N. B. N. B. L.
<<< Dane tekstu >>> | |
Autor | |
Tytuł | N. B. N. B. L. |
Pochodzenie | Róże panny Róży |
Wydawca | Wydawnictwo Polskie R. Wegner |
Data wyd. | 1938 |
Druk | Drukarnia Concordia |
Miejsce wyd. | Poznań |
Źródło | Skany na Commons |
Inne | Pobierz jako: EPUB • PDF • MOBI Cały zbiór |
Indeks stron |
Spółdzielnia z nieograniczoną nieodpowiedzialnością Rolników Frontu Ludowego ma za stały teren swych operacyj las, należący wedle ministerstwa skarbu, t. j.
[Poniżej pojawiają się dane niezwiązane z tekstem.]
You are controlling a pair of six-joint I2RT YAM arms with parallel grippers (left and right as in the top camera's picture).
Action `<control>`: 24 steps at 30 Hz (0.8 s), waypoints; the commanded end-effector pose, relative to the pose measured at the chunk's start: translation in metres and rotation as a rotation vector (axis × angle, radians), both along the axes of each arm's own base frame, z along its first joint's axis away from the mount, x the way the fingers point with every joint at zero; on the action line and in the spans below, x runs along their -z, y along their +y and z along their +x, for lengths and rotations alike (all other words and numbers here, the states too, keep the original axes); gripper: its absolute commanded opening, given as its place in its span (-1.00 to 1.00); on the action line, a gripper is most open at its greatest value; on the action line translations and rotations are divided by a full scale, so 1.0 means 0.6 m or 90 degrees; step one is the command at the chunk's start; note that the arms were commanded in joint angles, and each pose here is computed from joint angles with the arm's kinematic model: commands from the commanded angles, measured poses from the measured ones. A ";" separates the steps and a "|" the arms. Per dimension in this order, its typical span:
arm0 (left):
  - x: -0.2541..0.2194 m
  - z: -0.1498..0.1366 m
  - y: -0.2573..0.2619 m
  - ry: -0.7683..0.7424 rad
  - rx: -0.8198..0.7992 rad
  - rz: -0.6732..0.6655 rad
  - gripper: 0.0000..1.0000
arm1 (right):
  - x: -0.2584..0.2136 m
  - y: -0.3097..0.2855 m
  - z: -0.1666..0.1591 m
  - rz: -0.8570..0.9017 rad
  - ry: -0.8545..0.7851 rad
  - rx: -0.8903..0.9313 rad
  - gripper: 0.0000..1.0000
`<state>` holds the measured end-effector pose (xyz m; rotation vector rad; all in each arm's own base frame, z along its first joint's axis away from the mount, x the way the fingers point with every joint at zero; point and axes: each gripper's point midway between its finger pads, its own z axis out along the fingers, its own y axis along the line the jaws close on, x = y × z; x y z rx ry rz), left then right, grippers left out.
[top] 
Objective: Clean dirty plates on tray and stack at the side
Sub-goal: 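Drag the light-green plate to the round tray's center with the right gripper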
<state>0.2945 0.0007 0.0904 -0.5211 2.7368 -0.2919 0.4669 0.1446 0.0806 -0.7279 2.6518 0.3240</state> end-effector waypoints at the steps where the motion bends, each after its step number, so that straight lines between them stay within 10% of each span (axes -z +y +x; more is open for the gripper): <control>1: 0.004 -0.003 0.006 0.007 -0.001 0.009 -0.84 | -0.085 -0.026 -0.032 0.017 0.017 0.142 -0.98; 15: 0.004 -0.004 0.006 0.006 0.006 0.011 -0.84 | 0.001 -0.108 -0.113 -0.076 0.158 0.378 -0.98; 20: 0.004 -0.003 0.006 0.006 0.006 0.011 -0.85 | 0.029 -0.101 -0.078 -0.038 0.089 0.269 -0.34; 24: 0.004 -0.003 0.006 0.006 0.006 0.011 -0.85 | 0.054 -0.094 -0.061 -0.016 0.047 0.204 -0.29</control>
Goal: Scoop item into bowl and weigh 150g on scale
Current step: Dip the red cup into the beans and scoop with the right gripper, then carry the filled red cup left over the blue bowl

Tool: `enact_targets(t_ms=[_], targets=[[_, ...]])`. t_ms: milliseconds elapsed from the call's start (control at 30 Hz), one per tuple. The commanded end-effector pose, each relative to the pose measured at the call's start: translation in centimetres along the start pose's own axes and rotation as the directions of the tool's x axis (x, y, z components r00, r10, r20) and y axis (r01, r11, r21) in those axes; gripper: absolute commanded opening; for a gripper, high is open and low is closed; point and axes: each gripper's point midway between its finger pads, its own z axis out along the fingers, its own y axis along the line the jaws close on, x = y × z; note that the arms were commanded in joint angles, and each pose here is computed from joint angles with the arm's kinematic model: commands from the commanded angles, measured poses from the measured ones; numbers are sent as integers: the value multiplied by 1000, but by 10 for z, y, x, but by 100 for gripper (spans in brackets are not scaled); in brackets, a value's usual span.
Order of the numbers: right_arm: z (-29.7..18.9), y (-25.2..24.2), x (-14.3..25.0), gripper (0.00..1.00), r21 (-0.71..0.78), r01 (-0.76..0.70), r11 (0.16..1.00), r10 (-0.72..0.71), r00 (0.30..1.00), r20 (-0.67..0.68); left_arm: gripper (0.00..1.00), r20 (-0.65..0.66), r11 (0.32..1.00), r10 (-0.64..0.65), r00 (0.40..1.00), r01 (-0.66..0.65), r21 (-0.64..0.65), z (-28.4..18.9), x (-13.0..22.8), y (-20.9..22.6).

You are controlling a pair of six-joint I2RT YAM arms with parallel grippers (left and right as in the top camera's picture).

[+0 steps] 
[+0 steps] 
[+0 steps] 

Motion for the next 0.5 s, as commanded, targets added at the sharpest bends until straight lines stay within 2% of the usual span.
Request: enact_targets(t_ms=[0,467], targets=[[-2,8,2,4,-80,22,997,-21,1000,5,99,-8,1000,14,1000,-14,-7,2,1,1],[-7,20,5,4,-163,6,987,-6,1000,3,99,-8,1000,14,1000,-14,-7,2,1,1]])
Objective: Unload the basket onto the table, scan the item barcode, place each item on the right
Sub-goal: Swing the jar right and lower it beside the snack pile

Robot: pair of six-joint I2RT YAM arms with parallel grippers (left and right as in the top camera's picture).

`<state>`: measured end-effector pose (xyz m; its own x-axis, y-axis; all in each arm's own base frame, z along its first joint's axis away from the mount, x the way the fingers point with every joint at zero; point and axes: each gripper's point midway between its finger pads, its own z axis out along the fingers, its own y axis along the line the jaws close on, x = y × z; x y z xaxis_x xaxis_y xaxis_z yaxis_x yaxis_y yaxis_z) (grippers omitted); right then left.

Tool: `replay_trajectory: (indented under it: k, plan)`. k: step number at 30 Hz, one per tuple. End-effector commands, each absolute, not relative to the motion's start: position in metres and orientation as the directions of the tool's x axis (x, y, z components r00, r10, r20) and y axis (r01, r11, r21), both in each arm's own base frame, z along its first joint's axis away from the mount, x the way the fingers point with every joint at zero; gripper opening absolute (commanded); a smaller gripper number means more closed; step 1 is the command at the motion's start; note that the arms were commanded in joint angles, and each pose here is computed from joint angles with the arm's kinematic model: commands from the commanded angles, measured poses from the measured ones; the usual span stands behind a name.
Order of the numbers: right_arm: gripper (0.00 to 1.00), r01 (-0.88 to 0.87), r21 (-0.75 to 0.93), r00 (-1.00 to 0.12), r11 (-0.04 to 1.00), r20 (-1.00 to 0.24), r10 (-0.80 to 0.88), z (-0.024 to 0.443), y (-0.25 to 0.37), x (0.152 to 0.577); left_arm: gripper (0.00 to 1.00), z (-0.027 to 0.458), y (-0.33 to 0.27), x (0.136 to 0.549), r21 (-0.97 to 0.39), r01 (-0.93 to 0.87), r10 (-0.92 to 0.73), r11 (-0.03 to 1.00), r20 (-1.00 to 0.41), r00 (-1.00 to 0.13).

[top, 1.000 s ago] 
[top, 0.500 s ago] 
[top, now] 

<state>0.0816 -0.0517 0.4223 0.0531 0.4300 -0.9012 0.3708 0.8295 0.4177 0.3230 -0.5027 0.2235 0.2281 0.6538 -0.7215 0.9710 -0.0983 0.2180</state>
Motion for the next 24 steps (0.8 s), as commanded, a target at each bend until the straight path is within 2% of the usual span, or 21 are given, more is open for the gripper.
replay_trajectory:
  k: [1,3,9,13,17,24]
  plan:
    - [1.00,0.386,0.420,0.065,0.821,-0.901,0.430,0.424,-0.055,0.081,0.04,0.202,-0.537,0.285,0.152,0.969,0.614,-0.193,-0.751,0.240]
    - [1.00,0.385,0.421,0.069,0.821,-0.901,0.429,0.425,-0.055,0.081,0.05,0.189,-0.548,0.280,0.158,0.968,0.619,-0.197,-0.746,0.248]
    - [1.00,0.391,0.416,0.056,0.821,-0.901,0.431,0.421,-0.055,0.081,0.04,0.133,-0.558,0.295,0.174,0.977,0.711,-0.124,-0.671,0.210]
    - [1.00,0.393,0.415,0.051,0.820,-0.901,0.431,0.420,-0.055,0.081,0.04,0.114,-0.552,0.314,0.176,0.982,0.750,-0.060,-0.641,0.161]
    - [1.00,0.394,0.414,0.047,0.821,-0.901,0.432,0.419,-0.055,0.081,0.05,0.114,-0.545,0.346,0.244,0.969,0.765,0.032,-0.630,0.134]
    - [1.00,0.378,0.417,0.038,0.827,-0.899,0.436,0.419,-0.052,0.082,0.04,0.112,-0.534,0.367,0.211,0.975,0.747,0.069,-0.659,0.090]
Izby Skarbowej do prywatnej własności Moniki z Starogratów Odrapackiej, a wedle ministerstwa sprawiedliwości przekazany do eksploatacji wyżej wymienionej spółdzielni.
Skrót spółdzielni opiewa: N. B. N. B. L. Stosownie do tego układu stosunków — obowiązkiem i prawem Moniki z Starogratów Odrapackiej jest: płacenie terminowe podatków, odbywanie szarwarku, utrzymywanie straży leśnej i zarządu, zasadzanie nieużytków i porębów, prawo zbierania i użytku opału i tyczek do fasol — za pozwoleniem starostwa, oraz korzystanie z balsamicznego powietrza; to ostatnie bez specjalnego już pozwolenia jakiegokolwiek państwowego urzędu.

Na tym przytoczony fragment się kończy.